第7回 心理学研究会報告書
 平成12年4月22日(土)午後1時から宮城学習センター小会議室で、行いました。
入会者30名中14名が参加しました。

1 心理学の大渕先生が、特別参加されました。先生のご厚意に、とても感謝します。

2 不登校について
  不登校は、近年、教育現場で大きな問題として取り上げられ、社会的な問題として臨床心理学や教育の分野のみにとどまらず、社会学の分野からも注目されている現象であり、また、ここ数十年間で著しい増加を示し、児童相談所・教育相談所・精神科医・カウンセラーの間において、特に中学生の不登校の増加が問題となっている。
  この不登校は、本人にとっても、学校にとっても、家庭にとっても強い心理的葛藤を引き起こすこととなっており、具体的には、家庭に環境的な問題があって学校に行けない場合や非行などによる不登校、知的障害などによる不登校などもあるが、今日、最も問題とされるのは、明らかに心理学的、あるいは精神医学援助が最も要求される種類のものである。
  不登校の発生過程は、まず第一に学校状況を拒否することであり、近年、母子分離不安による小学生の不登校も増加傾向にあり、その低年齢化も指摘されている。これは、本人が緊張し、どうしても家庭から出られないと言ったケースが多いもので、その様な意味で、1960年代当初、ジョンソンらは学校恐怖症と呼んだ。そして、学年が高くなるにつれて、この不登校には、いろいろな理由付けがなされるようになり、学校に意味がないなど社会価値批判的なものが述べられる場合もある。そして、このようなことに身体的訴え、例えば、頭痛・腹痛・けだるさ・抑うつ感などが伴うことも多いと言われる。

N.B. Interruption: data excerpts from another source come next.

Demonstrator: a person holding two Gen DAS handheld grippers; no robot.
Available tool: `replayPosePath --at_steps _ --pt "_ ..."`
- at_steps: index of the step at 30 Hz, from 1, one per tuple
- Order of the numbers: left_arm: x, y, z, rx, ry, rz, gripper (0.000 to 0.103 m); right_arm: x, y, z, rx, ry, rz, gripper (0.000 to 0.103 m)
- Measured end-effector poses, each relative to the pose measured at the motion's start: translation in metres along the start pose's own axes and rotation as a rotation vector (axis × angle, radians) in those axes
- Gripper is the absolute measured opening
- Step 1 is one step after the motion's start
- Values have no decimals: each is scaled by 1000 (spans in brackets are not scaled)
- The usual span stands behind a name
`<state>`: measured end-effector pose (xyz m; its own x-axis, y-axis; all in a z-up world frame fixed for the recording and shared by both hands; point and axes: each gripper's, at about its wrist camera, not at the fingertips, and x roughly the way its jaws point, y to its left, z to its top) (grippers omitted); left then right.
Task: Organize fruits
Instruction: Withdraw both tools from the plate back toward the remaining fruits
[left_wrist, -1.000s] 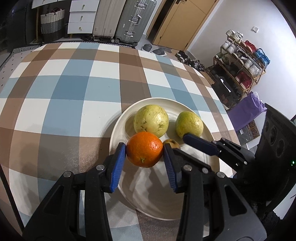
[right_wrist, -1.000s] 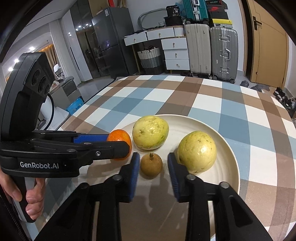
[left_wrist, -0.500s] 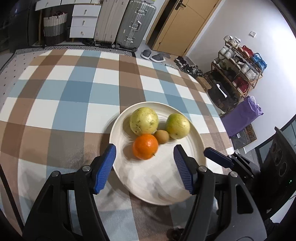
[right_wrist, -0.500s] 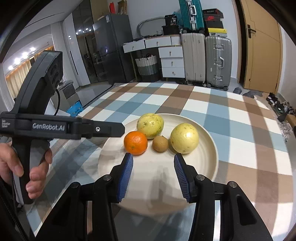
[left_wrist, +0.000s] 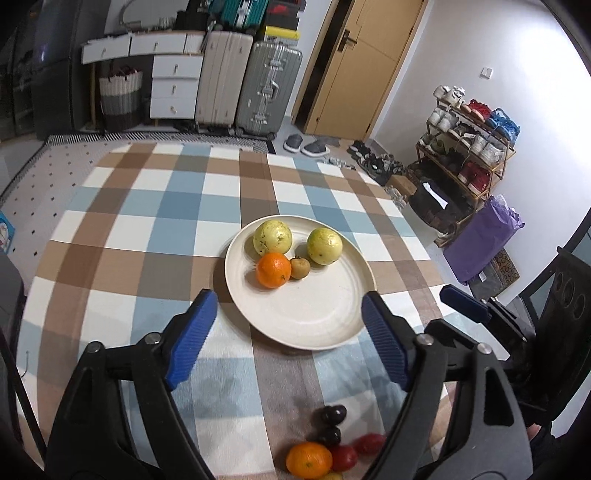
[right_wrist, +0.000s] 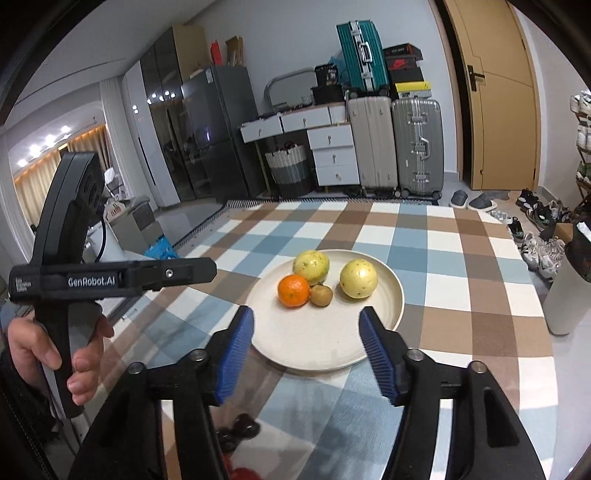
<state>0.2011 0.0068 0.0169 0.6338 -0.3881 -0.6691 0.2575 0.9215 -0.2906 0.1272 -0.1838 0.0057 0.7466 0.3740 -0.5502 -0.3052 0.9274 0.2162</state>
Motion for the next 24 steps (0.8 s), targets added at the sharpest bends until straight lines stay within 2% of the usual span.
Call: replayPosePath --at_steps 6,8,10,12,24 --pt "-40 -13 -18 17 -55 25 84 -33 12 -4 16 -60 6 85" --pt "-52 -15 -27 17 -68 37 86 -43 16 -7 22 -78 13 86" --pt "-62 -17 -34 20 -84 61 90 -50 20 -9 24 -87 16 88" --pt "-72 -18 -42 16 -101 85 101 -56 23 -12 26 -92 16 91" --pt "-105 -9 -87 -39 -139 130 102 -86 38 -35 6 -123 12 102"
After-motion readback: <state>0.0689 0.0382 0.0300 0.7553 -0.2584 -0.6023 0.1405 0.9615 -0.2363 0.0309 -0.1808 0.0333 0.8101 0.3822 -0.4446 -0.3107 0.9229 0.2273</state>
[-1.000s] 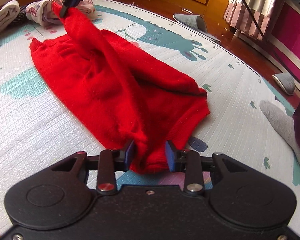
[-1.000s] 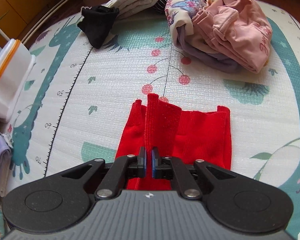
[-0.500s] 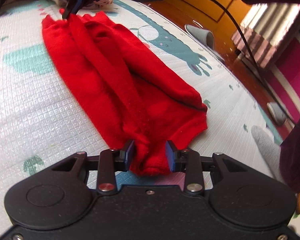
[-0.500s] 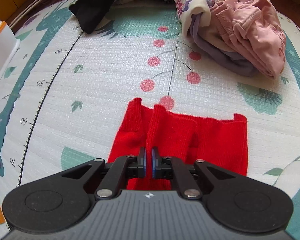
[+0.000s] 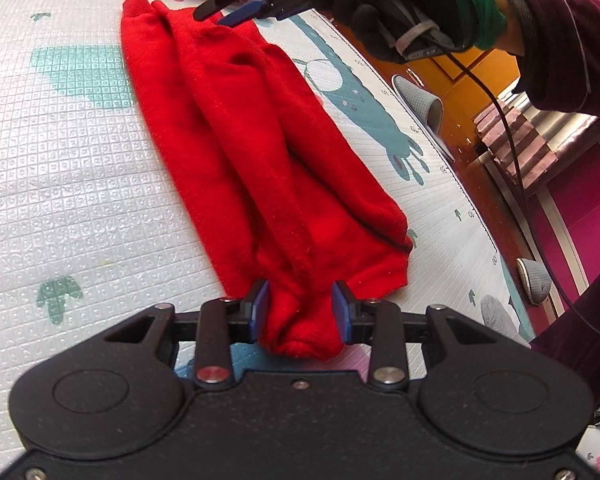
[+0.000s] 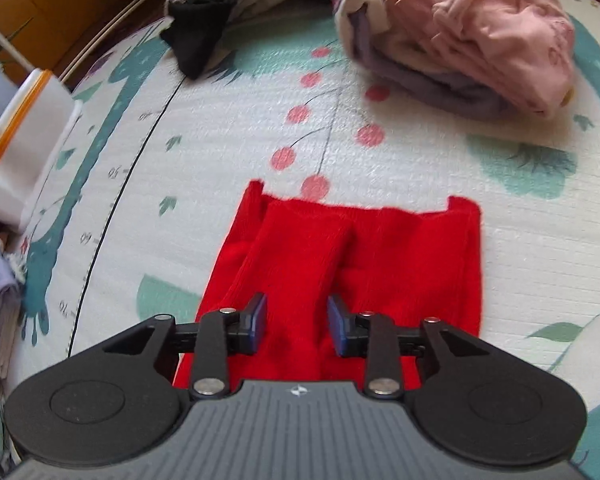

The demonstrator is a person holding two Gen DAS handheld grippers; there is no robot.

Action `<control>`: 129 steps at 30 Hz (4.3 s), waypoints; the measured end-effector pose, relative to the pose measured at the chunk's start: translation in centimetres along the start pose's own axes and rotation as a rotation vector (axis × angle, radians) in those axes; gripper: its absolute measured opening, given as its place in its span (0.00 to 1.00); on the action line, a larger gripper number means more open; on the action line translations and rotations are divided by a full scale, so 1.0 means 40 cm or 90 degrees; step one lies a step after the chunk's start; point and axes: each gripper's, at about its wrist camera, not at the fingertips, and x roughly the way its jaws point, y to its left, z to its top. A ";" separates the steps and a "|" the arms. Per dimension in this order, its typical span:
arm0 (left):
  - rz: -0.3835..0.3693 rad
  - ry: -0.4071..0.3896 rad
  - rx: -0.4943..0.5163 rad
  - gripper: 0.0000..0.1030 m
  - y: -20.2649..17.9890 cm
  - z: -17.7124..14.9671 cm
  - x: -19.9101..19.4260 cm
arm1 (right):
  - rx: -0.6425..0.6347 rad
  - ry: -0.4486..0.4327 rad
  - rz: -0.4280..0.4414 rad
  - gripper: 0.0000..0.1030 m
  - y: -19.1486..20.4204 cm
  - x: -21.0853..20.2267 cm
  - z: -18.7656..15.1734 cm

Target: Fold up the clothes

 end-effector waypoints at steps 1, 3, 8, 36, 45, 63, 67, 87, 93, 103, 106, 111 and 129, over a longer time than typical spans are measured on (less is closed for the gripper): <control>0.000 0.001 -0.002 0.31 0.002 0.000 0.000 | 0.003 0.002 0.004 0.34 -0.003 0.002 -0.004; -0.001 0.002 -0.004 0.31 0.004 0.000 0.000 | 0.022 0.003 0.009 0.33 -0.013 0.006 -0.010; 0.002 0.006 0.004 0.32 0.000 0.001 0.006 | 0.057 0.002 0.147 0.09 -0.043 -0.019 -0.021; 0.006 0.012 0.021 0.32 -0.002 0.005 0.015 | -0.042 0.044 0.149 0.06 -0.092 -0.054 -0.082; 0.008 0.015 0.028 0.32 -0.001 0.005 0.019 | -0.259 0.086 0.068 0.09 -0.015 -0.084 -0.022; 0.007 0.014 0.027 0.35 -0.001 0.008 0.019 | -0.133 -0.060 0.142 0.06 -0.028 -0.056 0.024; 0.002 0.013 0.019 0.35 0.004 0.009 0.018 | -0.170 -0.108 0.220 0.06 -0.022 -0.127 0.045; -0.044 0.004 -0.097 0.36 0.057 0.010 0.007 | -0.417 -0.078 0.075 0.11 0.091 -0.090 -0.051; -0.037 0.005 -0.100 0.37 0.051 0.010 0.006 | -0.474 -0.029 0.021 0.14 0.110 -0.017 -0.165; 0.019 -0.025 -0.032 0.35 -0.012 0.052 -0.065 | -0.576 -0.035 0.022 0.18 0.157 -0.154 -0.248; 0.059 -0.057 0.085 0.35 -0.061 0.091 -0.085 | -0.589 -0.031 0.025 0.22 0.166 -0.217 -0.307; 0.116 -0.044 0.289 0.35 -0.133 0.129 -0.019 | -0.545 -0.083 0.017 0.22 0.159 -0.204 -0.341; 0.183 -0.006 0.275 0.35 -0.102 0.101 0.041 | -0.540 -0.122 0.035 0.27 0.140 -0.130 -0.392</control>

第二に不登校児は、知的能力は低くなく、むしろ上位の場合が多く自己意識はかなり強いと思われ、例えば、優等生の息切れ現象なども、この中に含まれると考えられる。第三には、家庭の経済的地位は決して低いとは言えず、むしろ中級以上が多いが、それに反して両親の精神的安定感は低い家庭が多いと言われている。特に、父親の役割の不明確さや母親の神経質的な支配性などが見られる。

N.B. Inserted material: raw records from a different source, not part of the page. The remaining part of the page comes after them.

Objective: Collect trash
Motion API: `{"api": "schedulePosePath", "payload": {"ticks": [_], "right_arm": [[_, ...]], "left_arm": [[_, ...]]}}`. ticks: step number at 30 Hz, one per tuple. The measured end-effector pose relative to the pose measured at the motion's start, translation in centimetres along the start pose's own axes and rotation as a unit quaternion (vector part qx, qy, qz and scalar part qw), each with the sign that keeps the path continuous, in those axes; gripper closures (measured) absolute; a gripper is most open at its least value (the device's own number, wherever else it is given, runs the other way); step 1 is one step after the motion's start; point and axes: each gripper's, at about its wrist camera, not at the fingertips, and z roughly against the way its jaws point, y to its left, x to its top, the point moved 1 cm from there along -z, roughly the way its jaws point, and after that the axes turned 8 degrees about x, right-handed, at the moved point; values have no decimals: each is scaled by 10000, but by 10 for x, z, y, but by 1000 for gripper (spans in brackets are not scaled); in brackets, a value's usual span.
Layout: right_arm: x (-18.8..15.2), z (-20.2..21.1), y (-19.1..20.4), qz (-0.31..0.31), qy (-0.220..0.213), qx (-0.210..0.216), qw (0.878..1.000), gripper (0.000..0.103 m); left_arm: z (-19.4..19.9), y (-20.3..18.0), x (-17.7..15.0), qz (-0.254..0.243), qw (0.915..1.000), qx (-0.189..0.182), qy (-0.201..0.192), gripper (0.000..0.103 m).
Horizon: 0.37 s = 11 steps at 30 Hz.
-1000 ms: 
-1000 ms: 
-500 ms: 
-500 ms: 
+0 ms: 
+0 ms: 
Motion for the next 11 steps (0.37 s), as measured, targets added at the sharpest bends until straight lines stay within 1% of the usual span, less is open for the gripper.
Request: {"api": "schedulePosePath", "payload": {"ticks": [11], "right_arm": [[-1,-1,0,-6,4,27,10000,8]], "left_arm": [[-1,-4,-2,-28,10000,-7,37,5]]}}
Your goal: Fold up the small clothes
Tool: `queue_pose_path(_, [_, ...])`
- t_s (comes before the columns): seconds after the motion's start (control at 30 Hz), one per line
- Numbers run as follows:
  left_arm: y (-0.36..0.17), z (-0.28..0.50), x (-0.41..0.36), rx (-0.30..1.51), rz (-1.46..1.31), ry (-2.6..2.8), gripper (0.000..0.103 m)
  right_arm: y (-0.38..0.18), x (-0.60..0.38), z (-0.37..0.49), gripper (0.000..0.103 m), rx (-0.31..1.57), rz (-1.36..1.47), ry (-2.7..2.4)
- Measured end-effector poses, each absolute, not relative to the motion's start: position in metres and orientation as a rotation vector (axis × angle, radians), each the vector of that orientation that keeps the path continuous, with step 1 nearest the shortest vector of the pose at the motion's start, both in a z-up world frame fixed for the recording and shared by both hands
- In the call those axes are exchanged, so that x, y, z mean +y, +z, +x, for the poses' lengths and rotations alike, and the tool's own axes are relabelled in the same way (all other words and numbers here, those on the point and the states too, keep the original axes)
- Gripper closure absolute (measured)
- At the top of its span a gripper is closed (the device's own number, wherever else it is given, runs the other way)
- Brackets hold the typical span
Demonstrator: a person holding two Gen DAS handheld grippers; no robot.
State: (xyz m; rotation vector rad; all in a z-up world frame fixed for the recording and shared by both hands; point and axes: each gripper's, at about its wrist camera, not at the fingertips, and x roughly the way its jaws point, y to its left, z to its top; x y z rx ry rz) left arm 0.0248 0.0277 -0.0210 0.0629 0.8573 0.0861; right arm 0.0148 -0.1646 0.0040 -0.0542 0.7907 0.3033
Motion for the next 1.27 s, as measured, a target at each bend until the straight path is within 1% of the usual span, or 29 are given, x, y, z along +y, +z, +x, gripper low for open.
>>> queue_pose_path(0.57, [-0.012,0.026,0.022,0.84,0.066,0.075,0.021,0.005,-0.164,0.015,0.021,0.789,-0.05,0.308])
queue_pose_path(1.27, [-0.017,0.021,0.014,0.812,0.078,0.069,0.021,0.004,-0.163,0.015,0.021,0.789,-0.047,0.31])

これらのことから、不登校には、自分に与えられた課題状況において自分の達成期待を満たすことができない子供が、その特定の課題状況を拒否し、そこから逃避せざるをえなくなってしまうという心理的過程があると思われる。このことは、自我の肥大と現実との葛藤の表現といってもよいし、また、現実的な自我を超えたバランスのとれない理想自我との葛藤の現れであるとも考えられよう。
  このように、不登校には極度に高い緊張感と不安が見られるが、本人にとっても、その理由を明確に意識できず、強いいらだちと挫折感を伴っていると考えられる。しかし、 一般にはその背景はさまざまであり、広くは精神障害的なものから意図的・積極的なもの、さらに近年では無気力なタイプの不登校も増加している。
このような不登校児童の援助は、臨機応変な対応が必要とされるが、まずは本人の内的な緊張感・不安・挫折感などをさらに脅かすような場面を避け、対人関係での安心感を形成した上で、彼らの心理を理解し、一方で現実的な対人関係での能力や技術を習得させていくことが必要である。しかし、ここで注意すべきは、不登校児童を無理やり登校させることは、一般的には好ましくないとされており、再登校を実現させるには本人の決断や家庭・学校の理解と協力、さらに、それぞれへの働きかけが重要であるとされている。現在では、不登校は誰にでも起こりうる可能性の問題であるとの認識であり、中でも潜在的な不登校への対応策が早急に求められている。

3 新入生歓迎会
  研究会後、4名の新入会員の歓迎会を特別参加の先生を含めて19名で行いました。
  客員教授の大渕先生、永渕先生、阿部先生、高橋礼二郎先生にご参加を頂きました。お忙しいなかありがとうございました。